La voz de Ricardo sonó frágil, incluso agraciada cinco metros más arriba.
-          ¿Qué fue lo que usted le dijo a mi hijo?...
-          ¿Ah… usted es el padre?... – la voz casi parecía la de una vieja- Pero muchacho…  ¿por qué has traído a tu padre… si yo lo que estaba bromeando contigo?... En  serio, ¿tú creíste que yo me iba a quedar con la pelota?
-          Yo lo que le pregunto es ¿qué fue lo que usted le dijo a mi hijo?
-          Mira la pelota aquí… muchachón – gritó Ricardo al tiempo que se le escapaba un  gallo- cógela… ¡Mira como la cogió en el aire! Tremendo pelotero que es este  muchacho.
-          Manolito… ¿qué fue lo que te dijo este viejo?
-          ¡Que era una broma…! –Gritó Ricardo como un viejo rockero- ¡Lo que le haya dicho era una broma!... Vamos, que son niños, y nosotros somos adultos.
-          Sí, pero yo quiero reírme un rato, - respondió el padre con un vozarrón tenebroso- tíreme la llave, que yo voy a subir un momento a que usted me repita el chiste.
-          No hace falta que te tire la llave, Papá. La puerta de la calle está abierta. Mírala.
Lázara, Perico y Piti echaron a correr con Despojo en brazos.

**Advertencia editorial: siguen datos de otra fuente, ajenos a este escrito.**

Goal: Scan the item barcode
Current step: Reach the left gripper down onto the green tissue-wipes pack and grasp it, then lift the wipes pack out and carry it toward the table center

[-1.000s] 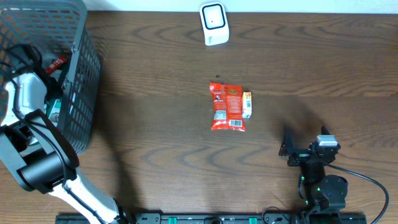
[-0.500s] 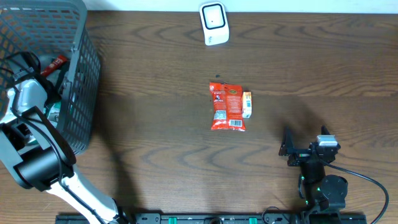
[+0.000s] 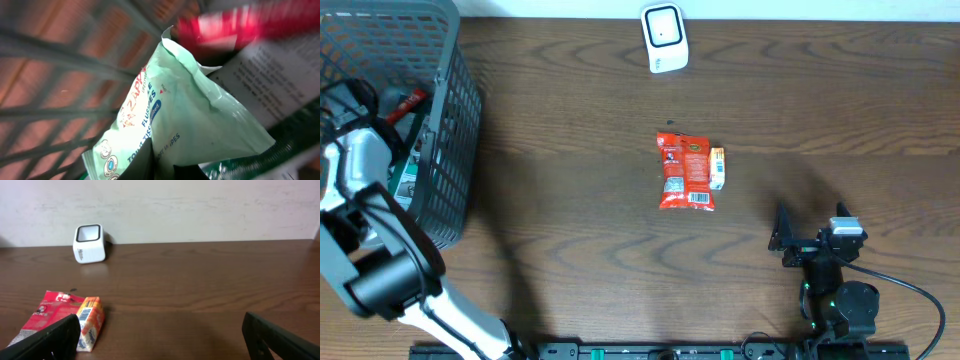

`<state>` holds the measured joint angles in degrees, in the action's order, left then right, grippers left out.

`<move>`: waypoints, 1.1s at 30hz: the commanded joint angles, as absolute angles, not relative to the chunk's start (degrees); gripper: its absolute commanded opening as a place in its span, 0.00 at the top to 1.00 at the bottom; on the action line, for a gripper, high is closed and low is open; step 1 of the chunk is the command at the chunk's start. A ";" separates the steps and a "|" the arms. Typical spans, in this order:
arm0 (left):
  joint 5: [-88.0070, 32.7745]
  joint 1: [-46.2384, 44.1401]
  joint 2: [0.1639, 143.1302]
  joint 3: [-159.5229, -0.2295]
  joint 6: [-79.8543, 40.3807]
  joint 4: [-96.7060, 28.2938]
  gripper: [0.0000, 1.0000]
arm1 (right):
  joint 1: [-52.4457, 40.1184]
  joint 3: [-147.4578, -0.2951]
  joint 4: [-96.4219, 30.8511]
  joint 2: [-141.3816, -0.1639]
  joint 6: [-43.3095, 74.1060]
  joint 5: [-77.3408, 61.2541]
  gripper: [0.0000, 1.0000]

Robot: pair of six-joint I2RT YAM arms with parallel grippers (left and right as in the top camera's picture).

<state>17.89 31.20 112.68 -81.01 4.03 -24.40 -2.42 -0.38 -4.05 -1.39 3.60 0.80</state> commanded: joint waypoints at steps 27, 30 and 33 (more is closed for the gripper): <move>0.25 18.59 61.63 -81.23 -8.91 -26.11 0.93 | -1.80 -0.32 -4.29 -1.15 2.92 0.51 0.01; -5.80 12.97 56.18 -81.23 -8.93 -28.82 0.93 | -1.80 -0.32 -4.29 -1.15 2.92 0.51 0.01; -15.05 7.20 53.74 -81.23 -10.37 -34.30 0.93 | -1.80 -0.32 -4.29 -1.15 2.92 0.51 0.01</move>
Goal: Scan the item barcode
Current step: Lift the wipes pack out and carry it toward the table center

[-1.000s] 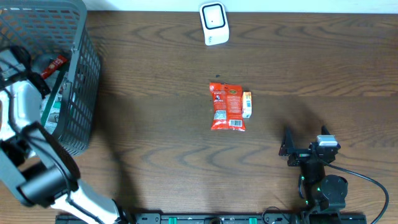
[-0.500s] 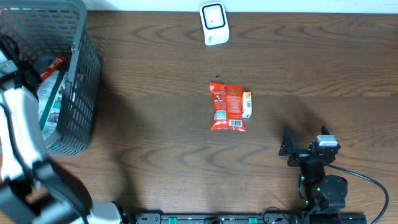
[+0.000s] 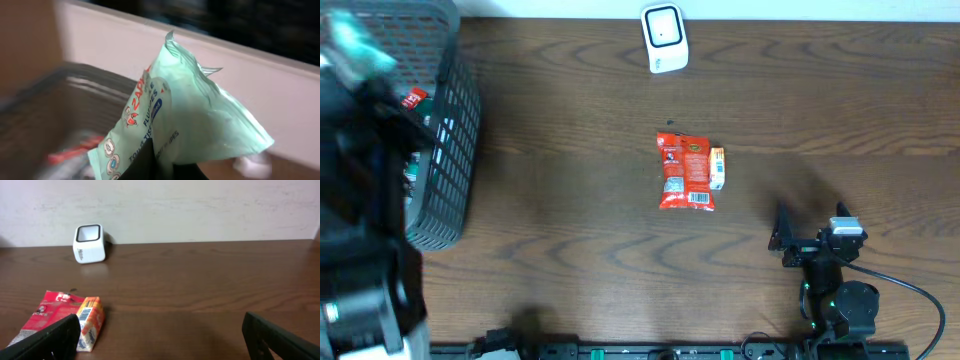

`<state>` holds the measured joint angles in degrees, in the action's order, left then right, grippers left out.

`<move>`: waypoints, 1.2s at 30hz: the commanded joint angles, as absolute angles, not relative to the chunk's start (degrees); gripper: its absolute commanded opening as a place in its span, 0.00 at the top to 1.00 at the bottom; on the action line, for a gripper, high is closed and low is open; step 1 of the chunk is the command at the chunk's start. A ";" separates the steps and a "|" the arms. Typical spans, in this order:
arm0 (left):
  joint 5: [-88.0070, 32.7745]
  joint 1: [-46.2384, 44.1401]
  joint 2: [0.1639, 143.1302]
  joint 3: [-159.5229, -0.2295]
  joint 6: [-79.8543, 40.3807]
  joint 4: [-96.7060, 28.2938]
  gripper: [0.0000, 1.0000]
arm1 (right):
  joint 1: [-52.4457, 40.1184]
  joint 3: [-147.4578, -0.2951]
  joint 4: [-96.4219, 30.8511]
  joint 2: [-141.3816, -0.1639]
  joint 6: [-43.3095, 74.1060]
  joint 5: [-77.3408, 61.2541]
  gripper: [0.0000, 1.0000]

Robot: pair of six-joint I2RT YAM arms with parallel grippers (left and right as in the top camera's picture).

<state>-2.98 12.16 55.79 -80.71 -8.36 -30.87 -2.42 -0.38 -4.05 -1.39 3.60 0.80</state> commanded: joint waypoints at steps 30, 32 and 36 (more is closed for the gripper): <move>-65.39 -12.10 115.28 -80.68 -5.19 -44.69 0.93 | -1.80 -0.32 -4.29 -1.15 2.92 0.51 0.01; -65.34 -11.25 118.28 -80.68 -5.45 -42.76 0.93 | -1.80 -0.32 -4.29 -1.15 2.92 0.51 0.01; -63.77 -10.35 122.52 -80.68 -5.41 -42.28 0.93 | -1.80 -0.32 -4.29 -1.15 2.92 0.51 0.01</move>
<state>-63.29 -11.20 120.07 -80.58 -5.76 -42.30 -2.42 -0.38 -4.05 -1.39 3.60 0.80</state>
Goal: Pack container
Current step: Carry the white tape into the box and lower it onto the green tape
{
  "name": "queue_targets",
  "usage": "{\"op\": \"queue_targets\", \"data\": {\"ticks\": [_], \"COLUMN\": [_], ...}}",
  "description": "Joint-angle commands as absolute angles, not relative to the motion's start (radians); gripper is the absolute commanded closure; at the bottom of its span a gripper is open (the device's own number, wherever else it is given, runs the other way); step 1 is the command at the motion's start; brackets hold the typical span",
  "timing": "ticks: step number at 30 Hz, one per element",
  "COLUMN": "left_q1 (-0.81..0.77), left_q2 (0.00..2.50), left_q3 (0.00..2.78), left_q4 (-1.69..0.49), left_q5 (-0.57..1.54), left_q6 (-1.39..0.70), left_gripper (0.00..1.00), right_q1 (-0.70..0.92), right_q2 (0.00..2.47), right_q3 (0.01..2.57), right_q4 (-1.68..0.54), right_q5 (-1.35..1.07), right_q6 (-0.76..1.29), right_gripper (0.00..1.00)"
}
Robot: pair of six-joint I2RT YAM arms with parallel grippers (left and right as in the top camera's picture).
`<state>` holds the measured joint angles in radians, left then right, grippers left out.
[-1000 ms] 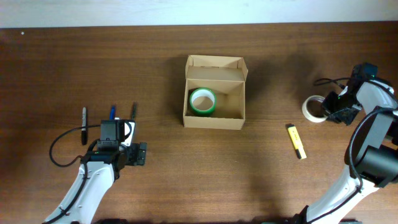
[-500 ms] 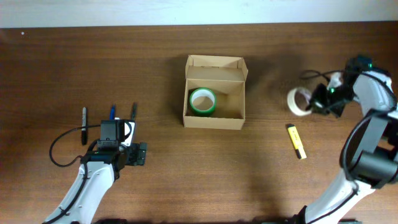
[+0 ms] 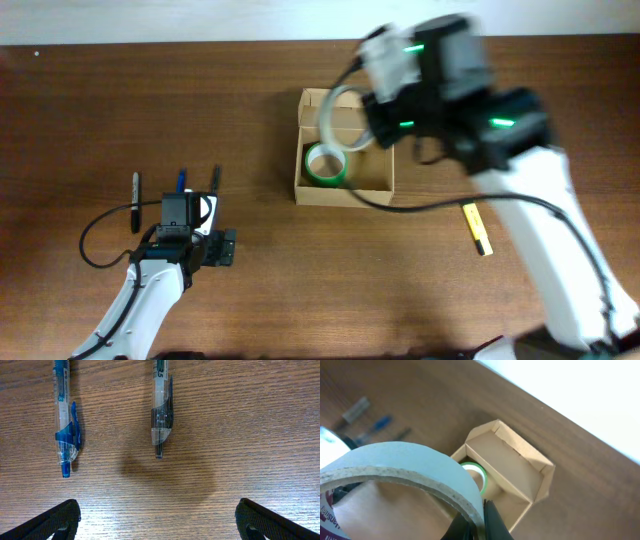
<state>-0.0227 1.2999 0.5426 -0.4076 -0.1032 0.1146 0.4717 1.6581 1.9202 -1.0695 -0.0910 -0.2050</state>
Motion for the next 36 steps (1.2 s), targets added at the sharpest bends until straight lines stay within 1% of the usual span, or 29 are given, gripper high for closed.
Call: {"op": "queue_targets", "data": {"ticks": [1,6,10,18,26,31,36], "left_q1": [-0.017,-0.017,-0.017,-0.017,-0.017,-0.017,-0.017], "left_q2": [1.305,1.305,1.305,1.305,1.305,1.305,1.305], "left_q3": [0.554,0.554,0.554,0.554,0.554,0.554,0.554], "left_q4": [-0.409,-0.409,-0.409,-0.409,-0.409,-0.409,-0.409], "left_q5": [-0.090,-0.090,-0.090,-0.090,-0.090,-0.090,-0.090], "left_q6": [0.106,0.106,0.106,0.106,0.106,0.106,0.106], "left_gripper": [0.01,0.01,0.01,0.01,0.01,0.01,0.01], "right_q1": [0.528,0.528,0.520,0.501,0.476,0.476,0.477], "right_q2": [1.811,1.981,2.052,2.083,2.100,2.130,2.153], "right_q3": [1.887,1.887,1.887,1.887,1.882,1.881,1.880], "right_q4": [-1.049,-1.019,-1.010,-0.988,-0.908,-0.913,-0.949], "right_q5": [0.106,0.088,0.076,0.045,-0.016,-0.018,-0.068], "right_q6": [-0.324,-0.389,-0.387,-0.385,-0.320,-0.294,-0.294], "right_gripper": [0.96,0.96,0.96,0.96,0.96,0.96,0.96]}}
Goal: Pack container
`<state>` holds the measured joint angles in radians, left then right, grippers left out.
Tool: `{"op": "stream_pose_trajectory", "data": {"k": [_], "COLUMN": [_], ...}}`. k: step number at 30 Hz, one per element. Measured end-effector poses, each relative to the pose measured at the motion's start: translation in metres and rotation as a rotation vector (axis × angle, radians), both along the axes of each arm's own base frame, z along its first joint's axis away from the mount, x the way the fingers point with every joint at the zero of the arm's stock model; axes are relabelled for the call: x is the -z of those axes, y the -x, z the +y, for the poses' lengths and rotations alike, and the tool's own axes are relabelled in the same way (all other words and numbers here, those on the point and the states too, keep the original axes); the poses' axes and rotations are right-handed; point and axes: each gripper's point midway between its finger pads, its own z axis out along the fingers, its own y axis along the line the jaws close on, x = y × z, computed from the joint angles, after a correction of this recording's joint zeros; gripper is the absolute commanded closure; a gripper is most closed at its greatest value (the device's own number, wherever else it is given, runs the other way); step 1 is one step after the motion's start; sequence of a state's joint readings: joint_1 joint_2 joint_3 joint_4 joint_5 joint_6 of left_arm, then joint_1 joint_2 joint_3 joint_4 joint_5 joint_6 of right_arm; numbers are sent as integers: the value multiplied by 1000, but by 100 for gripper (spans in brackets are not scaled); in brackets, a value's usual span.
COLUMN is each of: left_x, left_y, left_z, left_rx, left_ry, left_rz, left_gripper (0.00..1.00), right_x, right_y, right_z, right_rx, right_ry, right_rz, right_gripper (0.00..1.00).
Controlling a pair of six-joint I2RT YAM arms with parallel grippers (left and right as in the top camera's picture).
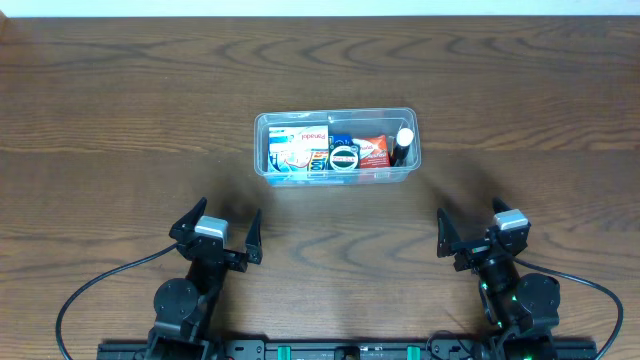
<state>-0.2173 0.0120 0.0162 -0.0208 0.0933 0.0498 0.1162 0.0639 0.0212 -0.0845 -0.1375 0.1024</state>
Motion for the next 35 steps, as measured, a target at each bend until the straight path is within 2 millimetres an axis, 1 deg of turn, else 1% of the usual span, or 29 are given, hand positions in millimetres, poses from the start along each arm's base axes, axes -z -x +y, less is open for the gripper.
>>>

Ya no lograrían de ningún modo pasar desapercibidos.
Por increíble coincidencia tampoco Ricardo fue capaz de reparar en ellos esta vez, ni de asociarlos en ninguna manera con la puerta abierta de su vivienda, concentrado como estaba él mismo en sostenerse sobre sus piernas, sin dejar escapar ningún fluido, a la vista del forzudo que se aprestaba a salvar la altura que los separaba.

Cuando los niños volvieron a mirar atrás ya no vieron ni a Ricardo en el balcón, ni a Manolito y su padre en la acera de enfrente. Nunca supieron cuál había sido el final de ese capítulo.